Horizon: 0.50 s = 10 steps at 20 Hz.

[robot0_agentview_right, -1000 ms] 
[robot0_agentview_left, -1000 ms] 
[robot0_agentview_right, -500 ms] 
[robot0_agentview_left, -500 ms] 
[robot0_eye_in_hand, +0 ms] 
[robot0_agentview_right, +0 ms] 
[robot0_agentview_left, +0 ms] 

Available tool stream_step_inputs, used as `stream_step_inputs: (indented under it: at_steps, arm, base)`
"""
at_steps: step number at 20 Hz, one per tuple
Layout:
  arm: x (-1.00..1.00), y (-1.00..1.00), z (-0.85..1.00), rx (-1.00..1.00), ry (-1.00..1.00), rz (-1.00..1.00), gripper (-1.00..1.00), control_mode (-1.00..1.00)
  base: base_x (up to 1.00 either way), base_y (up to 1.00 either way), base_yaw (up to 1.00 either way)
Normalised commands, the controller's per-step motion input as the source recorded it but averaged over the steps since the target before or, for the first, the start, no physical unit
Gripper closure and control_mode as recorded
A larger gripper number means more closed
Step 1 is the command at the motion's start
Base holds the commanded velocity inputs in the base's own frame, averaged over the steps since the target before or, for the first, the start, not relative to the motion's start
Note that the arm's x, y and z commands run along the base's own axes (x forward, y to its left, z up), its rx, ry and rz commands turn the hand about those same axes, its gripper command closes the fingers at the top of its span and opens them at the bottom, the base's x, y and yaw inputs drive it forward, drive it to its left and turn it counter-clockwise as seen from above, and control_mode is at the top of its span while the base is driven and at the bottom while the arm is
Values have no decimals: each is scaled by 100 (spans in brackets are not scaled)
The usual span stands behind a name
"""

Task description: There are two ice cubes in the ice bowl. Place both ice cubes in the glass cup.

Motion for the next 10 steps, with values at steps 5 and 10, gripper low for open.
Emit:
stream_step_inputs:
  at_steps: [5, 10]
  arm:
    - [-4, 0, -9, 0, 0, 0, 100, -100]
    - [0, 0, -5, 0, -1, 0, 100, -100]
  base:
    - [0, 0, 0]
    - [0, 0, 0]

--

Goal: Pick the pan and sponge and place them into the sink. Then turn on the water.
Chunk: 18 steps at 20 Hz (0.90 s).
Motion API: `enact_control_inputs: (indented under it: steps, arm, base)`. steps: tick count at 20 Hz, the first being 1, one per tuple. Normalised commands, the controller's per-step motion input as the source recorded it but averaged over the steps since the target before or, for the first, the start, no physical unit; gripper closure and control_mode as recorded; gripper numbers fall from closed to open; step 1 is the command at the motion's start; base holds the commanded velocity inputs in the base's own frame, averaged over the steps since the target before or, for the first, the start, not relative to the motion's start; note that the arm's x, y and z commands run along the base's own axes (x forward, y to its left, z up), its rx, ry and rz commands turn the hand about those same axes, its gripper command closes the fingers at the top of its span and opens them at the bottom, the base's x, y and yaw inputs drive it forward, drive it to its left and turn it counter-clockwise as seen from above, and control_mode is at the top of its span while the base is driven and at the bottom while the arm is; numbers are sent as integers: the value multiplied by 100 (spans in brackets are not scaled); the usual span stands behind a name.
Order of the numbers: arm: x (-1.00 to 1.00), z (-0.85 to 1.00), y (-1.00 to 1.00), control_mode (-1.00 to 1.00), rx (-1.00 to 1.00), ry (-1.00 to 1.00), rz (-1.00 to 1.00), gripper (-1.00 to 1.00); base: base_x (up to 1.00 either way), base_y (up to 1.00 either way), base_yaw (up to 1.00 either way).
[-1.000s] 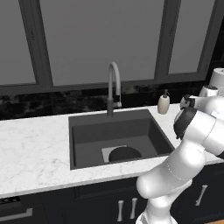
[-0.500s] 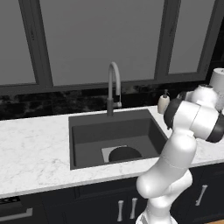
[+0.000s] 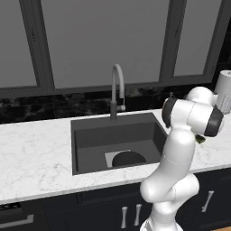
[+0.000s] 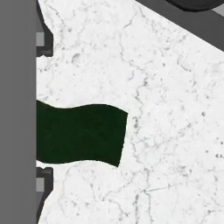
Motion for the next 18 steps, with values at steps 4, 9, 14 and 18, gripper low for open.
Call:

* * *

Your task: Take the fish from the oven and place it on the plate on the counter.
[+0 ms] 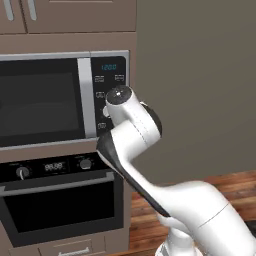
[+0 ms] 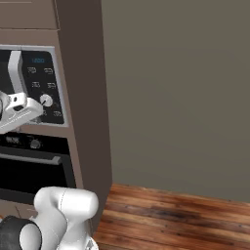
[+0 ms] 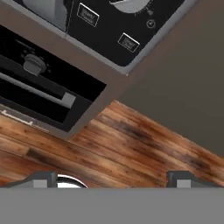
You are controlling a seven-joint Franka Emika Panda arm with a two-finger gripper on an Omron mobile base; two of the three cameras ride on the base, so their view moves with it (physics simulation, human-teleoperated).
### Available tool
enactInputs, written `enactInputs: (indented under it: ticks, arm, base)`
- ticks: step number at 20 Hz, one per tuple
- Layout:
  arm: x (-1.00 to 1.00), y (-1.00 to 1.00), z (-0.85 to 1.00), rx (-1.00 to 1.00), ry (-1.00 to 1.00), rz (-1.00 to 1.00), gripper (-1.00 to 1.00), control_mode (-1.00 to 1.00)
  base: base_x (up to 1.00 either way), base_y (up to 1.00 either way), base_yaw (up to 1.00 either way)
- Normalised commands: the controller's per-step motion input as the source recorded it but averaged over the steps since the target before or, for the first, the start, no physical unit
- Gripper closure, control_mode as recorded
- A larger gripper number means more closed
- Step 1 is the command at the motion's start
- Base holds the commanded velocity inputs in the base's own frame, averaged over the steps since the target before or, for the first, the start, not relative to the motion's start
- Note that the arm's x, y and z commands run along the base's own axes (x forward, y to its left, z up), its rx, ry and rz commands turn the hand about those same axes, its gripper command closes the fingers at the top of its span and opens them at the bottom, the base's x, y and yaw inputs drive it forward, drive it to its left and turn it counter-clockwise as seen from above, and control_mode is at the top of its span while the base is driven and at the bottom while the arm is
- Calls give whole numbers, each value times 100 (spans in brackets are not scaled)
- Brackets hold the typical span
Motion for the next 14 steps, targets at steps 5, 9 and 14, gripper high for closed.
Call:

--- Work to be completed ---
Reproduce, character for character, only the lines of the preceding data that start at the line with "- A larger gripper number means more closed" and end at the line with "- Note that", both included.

--- Reply to the task ---
- A larger gripper number means more closed
- Step 1 is the command at the motion's start
- Base holds the commanded velocity inputs in the base's own frame, averaged over the steps since the target before or, for the first, the start, not relative to the motion's start
- Note that the arm's x, y and z commands run along the base's own axes (x forward, y to its left, z up), its rx, ry and rz commands turn the hand about those same axes, its gripper command closes the fingers at the top of its span and opens them at the bottom, the base's x, y and yaw inputs drive it forward, drive it to its left and turn it counter-clockwise as seen from above, and control_mode is at the top of its span while the base is driven and at the bottom while the arm is

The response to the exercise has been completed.